To me, there is no more noble task in life than caring for the man or woman who was responsible for you being born. The one who once wiped your butt, and fed you baby food. In most cases, this means that the adult child, whose siblings won’t help them, must basically put their own life on hold. Their own goals and aspirations must be subjugated to doing what must seem like a thankless task, because the elderly very often won’t be able to thank you themselves. But it truly is God’s work. Your other option is to have them pay $6,000 or more every month for the privilege of being housed in a facility where they will more than likely be neglected and mistreated. Where that 50 percent of children who wouldn’t lend a hand in assistance will seldom if ever remember them. I’ve seen too many loved ones in these places, and witnessed the lonely souls waiting for visits from supposed loved ones which never come.

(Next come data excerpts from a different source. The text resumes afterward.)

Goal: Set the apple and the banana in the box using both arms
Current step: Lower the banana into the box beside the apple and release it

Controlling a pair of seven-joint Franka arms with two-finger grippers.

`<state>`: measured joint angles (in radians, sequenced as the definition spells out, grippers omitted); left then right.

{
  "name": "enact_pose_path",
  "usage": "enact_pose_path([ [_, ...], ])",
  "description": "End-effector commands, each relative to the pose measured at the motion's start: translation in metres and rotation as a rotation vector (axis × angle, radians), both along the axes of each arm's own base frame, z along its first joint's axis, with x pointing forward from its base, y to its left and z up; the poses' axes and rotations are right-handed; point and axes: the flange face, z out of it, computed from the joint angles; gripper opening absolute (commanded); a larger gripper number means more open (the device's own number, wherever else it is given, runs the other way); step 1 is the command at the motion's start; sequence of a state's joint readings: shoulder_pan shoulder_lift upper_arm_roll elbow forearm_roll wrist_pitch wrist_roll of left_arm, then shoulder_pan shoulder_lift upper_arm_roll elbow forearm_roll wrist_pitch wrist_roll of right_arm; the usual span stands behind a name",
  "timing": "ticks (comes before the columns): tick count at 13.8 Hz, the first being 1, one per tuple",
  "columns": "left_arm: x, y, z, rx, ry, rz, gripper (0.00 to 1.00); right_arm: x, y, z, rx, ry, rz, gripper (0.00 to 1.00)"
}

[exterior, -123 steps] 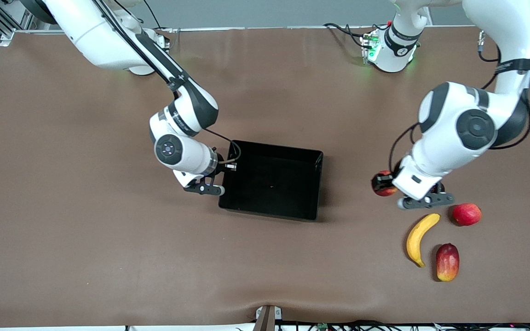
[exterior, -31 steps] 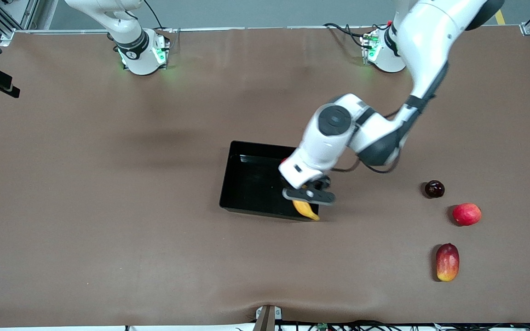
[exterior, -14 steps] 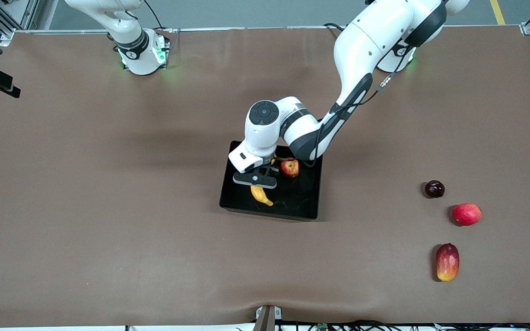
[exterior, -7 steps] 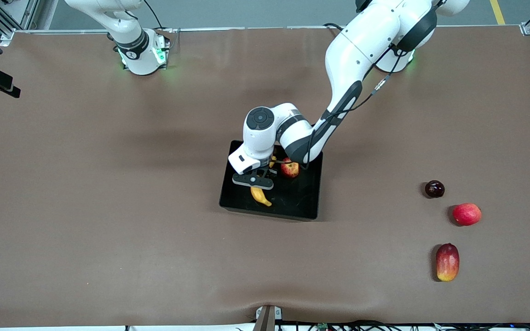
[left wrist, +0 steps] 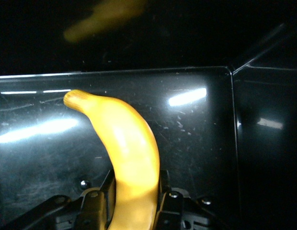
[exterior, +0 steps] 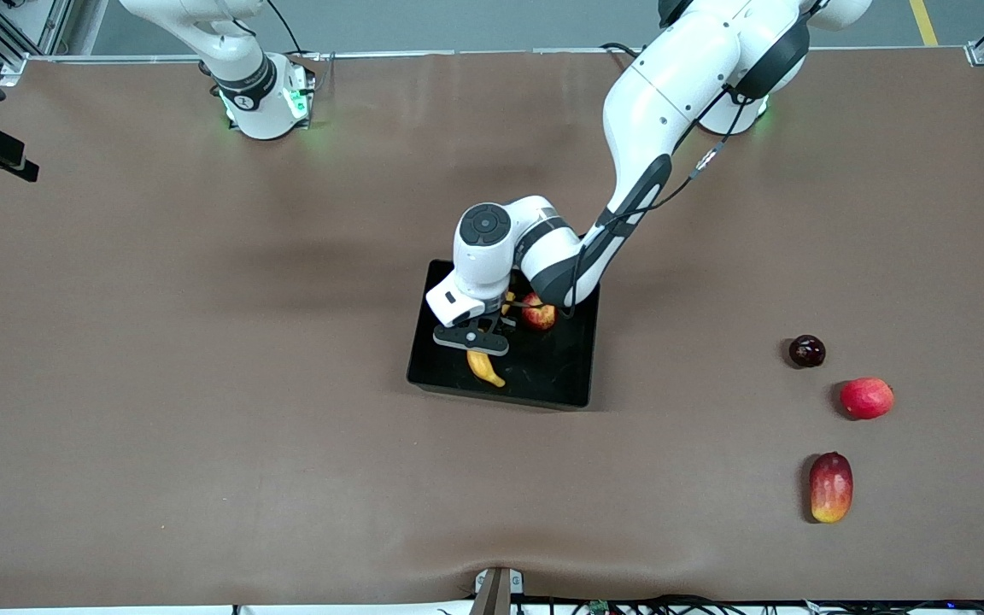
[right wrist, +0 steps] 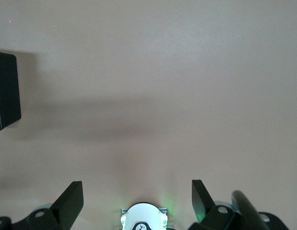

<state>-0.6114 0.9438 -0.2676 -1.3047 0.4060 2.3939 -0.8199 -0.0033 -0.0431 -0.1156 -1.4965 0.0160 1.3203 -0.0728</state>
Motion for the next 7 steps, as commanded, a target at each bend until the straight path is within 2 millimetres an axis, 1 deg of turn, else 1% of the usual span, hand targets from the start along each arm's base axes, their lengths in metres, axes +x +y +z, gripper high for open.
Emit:
enact_pose_path([
  [1,0.010,-0.002,0.027,-0.006,-0.049,-0.012,1.00,-0.006,0.000,0.004,0.011,-0.004,0.010,1.00],
  [2,0.015,0.001,0.047,-0.003,-0.061,-0.004,1.00,-0.006,0.000,0.004,0.011,-0.001,0.010,1.00],
  [3,0.017,0.006,0.063,0.022,-0.054,0.008,1.00,-0.007,-0.001,0.004,0.011,-0.001,0.009,1.00],
  [4,0.020,0.012,0.085,0.039,-0.054,0.024,1.00,-0.007,-0.001,0.004,0.011,-0.001,0.009,1.00],
  [5,0.028,0.023,0.114,0.043,-0.065,0.049,1.00,-0.006,-0.001,0.003,0.011,0.000,0.009,1.00],
  [6,0.037,0.038,0.140,0.054,-0.074,0.077,1.00,-0.006,-0.002,0.003,0.011,0.002,0.007,1.00],
  [7,0.042,0.050,0.169,0.065,-0.085,0.099,1.00,-0.006,-0.003,0.003,0.012,0.002,0.006,1.00],
])
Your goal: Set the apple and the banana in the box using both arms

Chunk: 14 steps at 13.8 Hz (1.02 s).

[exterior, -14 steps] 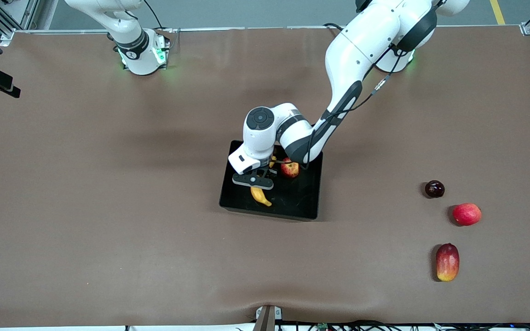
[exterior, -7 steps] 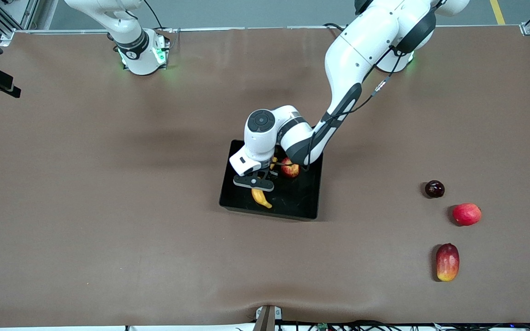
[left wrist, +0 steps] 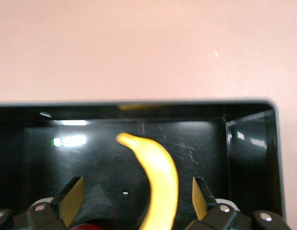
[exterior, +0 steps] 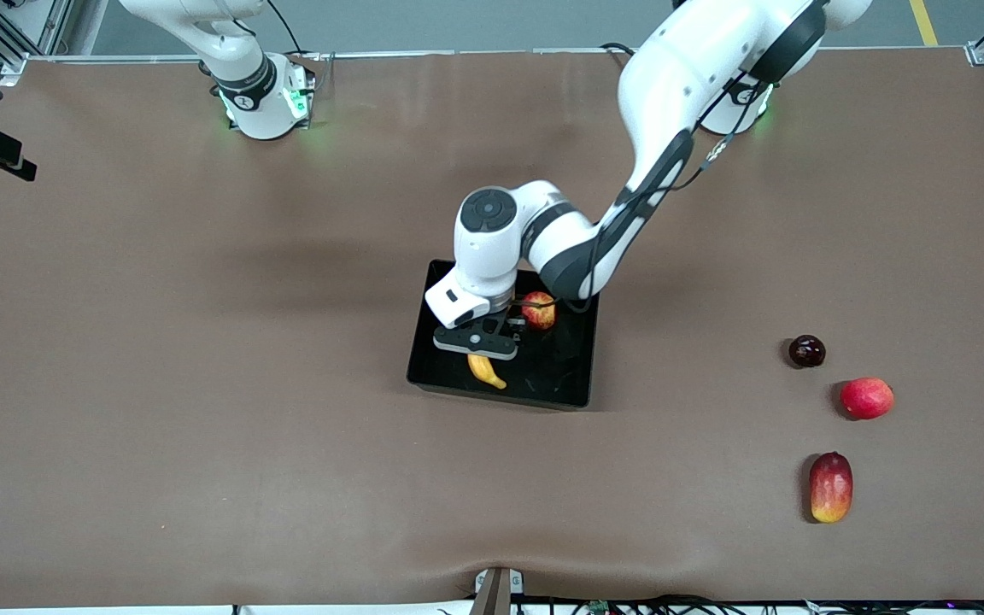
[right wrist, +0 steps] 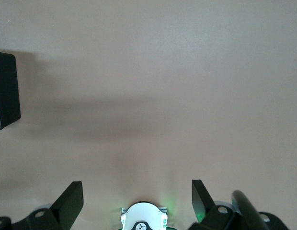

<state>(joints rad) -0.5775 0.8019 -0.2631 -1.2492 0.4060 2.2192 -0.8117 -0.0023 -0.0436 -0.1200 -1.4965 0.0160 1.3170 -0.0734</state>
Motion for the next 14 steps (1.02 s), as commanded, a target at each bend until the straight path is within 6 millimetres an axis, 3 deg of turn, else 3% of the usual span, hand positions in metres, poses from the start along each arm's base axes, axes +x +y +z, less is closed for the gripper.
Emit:
enact_pose_path([
  [1,0.009,0.038,0.083,0.042,-0.028,0.056,1.00,-0.006,0.000,0.004,0.011,-0.004,0.010,1.00],
  [4,0.030,0.096,0.144,0.024,0.021,0.110,1.00,-0.006,-0.002,0.003,0.011,-0.002,0.007,1.00],
  [5,0.034,0.112,0.159,0.029,0.033,0.091,1.00,-0.005,0.000,0.003,0.011,-0.001,0.010,1.00],
  [7,0.048,0.161,0.186,0.054,0.057,0.111,1.00,-0.006,-0.002,0.002,0.012,0.002,0.007,1.00],
  [10,0.062,0.227,0.217,0.057,0.087,0.143,1.00,-0.007,-0.011,0.003,0.014,-0.001,-0.010,1.00],
  [12,0.079,0.283,0.226,0.064,0.097,0.232,1.00,-0.006,-0.008,0.003,0.015,-0.001,-0.004,1.00],
  [14,0.078,0.315,0.240,0.086,0.121,0.261,1.00,-0.006,-0.005,0.004,0.014,-0.007,0.002,1.00],
])
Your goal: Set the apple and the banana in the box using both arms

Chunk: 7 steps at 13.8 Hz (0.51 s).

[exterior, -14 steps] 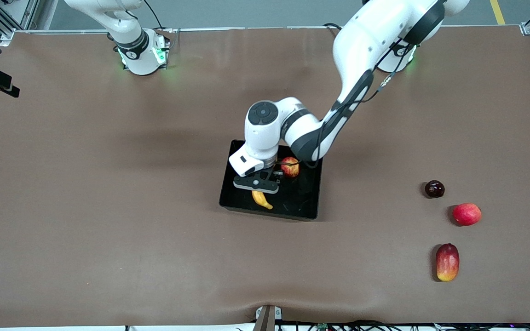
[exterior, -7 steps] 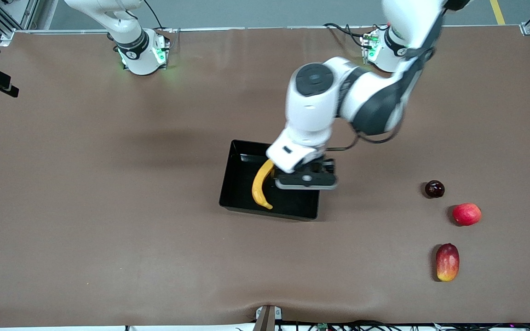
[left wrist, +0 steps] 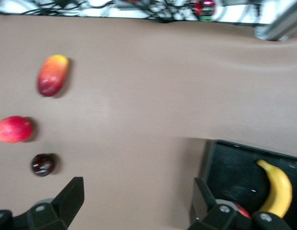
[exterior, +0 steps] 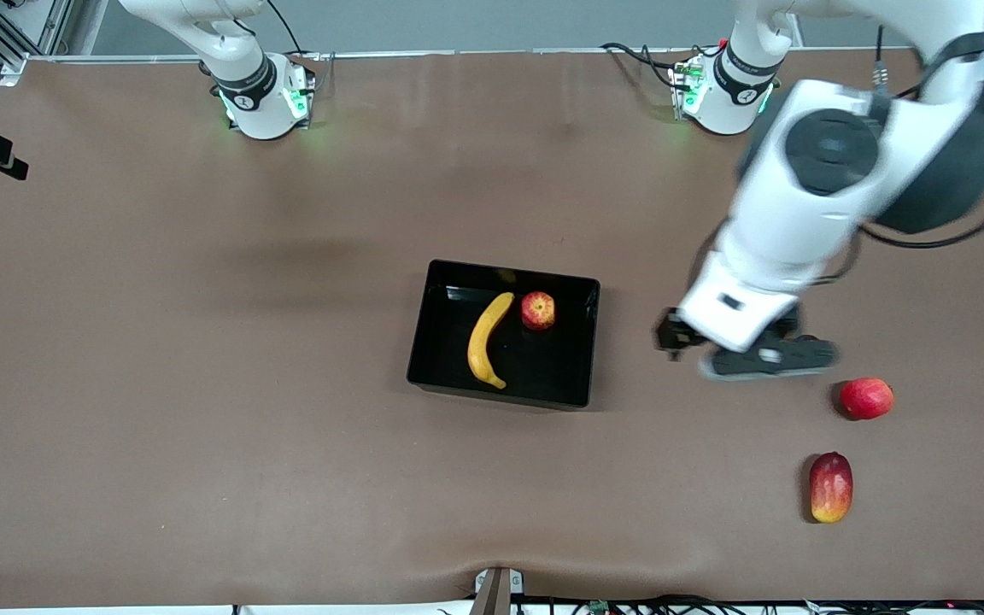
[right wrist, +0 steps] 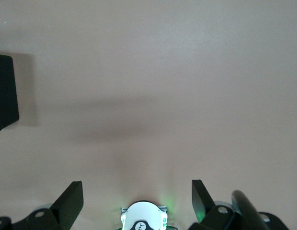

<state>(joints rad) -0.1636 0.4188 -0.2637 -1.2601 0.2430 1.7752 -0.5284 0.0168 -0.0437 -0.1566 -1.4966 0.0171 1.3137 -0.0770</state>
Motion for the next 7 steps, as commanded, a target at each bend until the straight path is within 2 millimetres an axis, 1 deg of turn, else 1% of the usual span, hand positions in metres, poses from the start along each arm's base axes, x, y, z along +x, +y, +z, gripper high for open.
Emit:
enact_pose_path([
  [1,-0.011,0.042,0.019,0.019,0.046,0.027,1.00,-0.004,0.006,0.005,0.010,-0.012,0.019,1.00],
  [2,-0.012,0.058,0.023,0.031,0.066,0.022,1.00,-0.004,0.007,0.005,0.008,-0.010,0.021,1.00],
  [3,-0.013,0.069,0.026,0.041,0.084,-0.007,1.00,-0.004,0.010,0.005,0.009,-0.007,0.021,1.00],
  [4,-0.018,0.075,0.029,0.054,0.102,-0.040,1.00,-0.005,0.017,0.006,0.006,-0.009,0.030,1.00],
  [5,-0.021,0.087,0.033,0.061,0.105,-0.051,1.00,-0.004,0.020,0.007,0.006,-0.012,0.037,1.00],
  [7,-0.031,0.103,0.044,0.059,0.107,-0.066,1.00,-0.004,0.021,0.007,0.004,-0.014,0.039,1.00],
])
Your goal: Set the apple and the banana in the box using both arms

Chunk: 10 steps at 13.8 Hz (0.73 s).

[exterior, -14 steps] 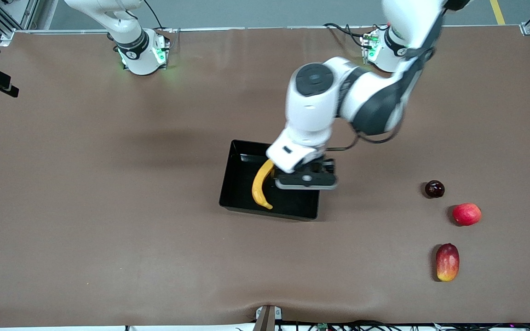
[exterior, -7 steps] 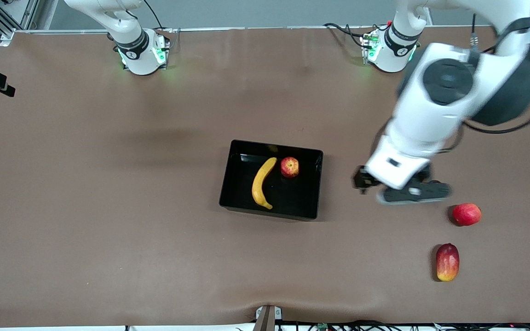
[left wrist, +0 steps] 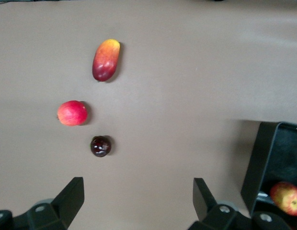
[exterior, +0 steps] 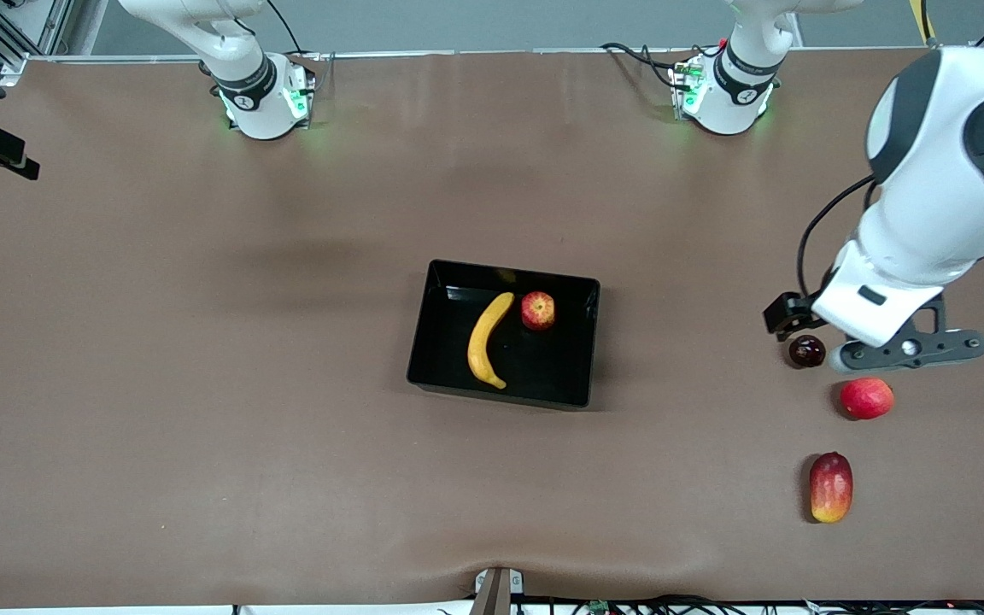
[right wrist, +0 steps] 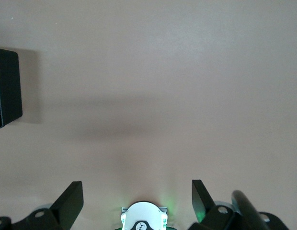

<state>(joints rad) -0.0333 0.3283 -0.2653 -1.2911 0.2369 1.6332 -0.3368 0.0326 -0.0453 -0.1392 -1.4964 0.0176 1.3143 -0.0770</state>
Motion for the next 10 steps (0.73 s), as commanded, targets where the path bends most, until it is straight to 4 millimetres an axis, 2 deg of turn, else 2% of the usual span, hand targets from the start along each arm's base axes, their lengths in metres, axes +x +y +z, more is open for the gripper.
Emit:
enact_pose_path([
  [1,-0.027,0.020,0.018,-0.023,0.014,-0.009,1.00,-0.005,0.004,0.006,0.002,-0.011,0.005,1.00],
  [4,-0.038,0.040,0.035,-0.070,0.013,0.000,1.00,-0.005,0.010,0.006,-0.004,-0.011,0.015,1.00],
  [8,-0.054,0.051,0.051,-0.070,0.017,-0.011,1.00,-0.006,0.009,0.006,-0.005,-0.006,0.014,1.00],
  [10,-0.073,0.052,0.055,-0.090,0.019,-0.006,1.00,-0.005,0.010,0.005,-0.005,-0.006,0.015,1.00],
])
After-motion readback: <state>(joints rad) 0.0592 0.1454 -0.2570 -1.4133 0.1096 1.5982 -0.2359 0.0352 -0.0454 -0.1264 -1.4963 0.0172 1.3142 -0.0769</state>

I will always have a warm place in my heart for Natalie Merchant, the former lead singer of the group 10,000 Maniacs. She co-wrote the song Trouble Me in dedication to her father. It is a plea for an older loved one to ask for help. It goes against the modern narrative that old parents are a nuisance. Watch any television show or film produced in the last fifty years, and this message comes through loud and clear. The worst thing in the world, according to this insidious propaganda, is a visit from your aging mother and father. The Waltons was an exception to this mainstream indoctrination, and Clint Eastwood’s film Gran Torino did a nice job of depicting the emptiness and lack of love that exists in too many modern American families. This selfishness and lack of respect and empathy for the elderly is part of the overall anti-family agenda. It’s not much of a stretch from estrangement between parents and children to “gender reassignment” surgery and changing pronouns.

I’ve been in a few of these human cattle places recently. Chock full of 100 percent USDA not so finely aged human beings. It was heartbreaking to learn that the roommate of one of my loved ones had no visitors the entire month they roomed together, outside of her husband. Both in their 80s, and losing functions daily. She described how they realized too late that they should have had children. Is it better to have children who don’t care enough to visit you, or never have children at all, to paraphrase Tennyson. Nursing homes were rare in Asian countries until recently, but now the disastrous influence of our secular western culture is making inroads there, too. Soon there may not be any revered elders anywhere in the world. They’ll all just be ridiculed, ignored, and then taken away to parts unknown, like a waste removal service. The way we treat our elderly ought to bother everyone who isn’t elderly. Yet.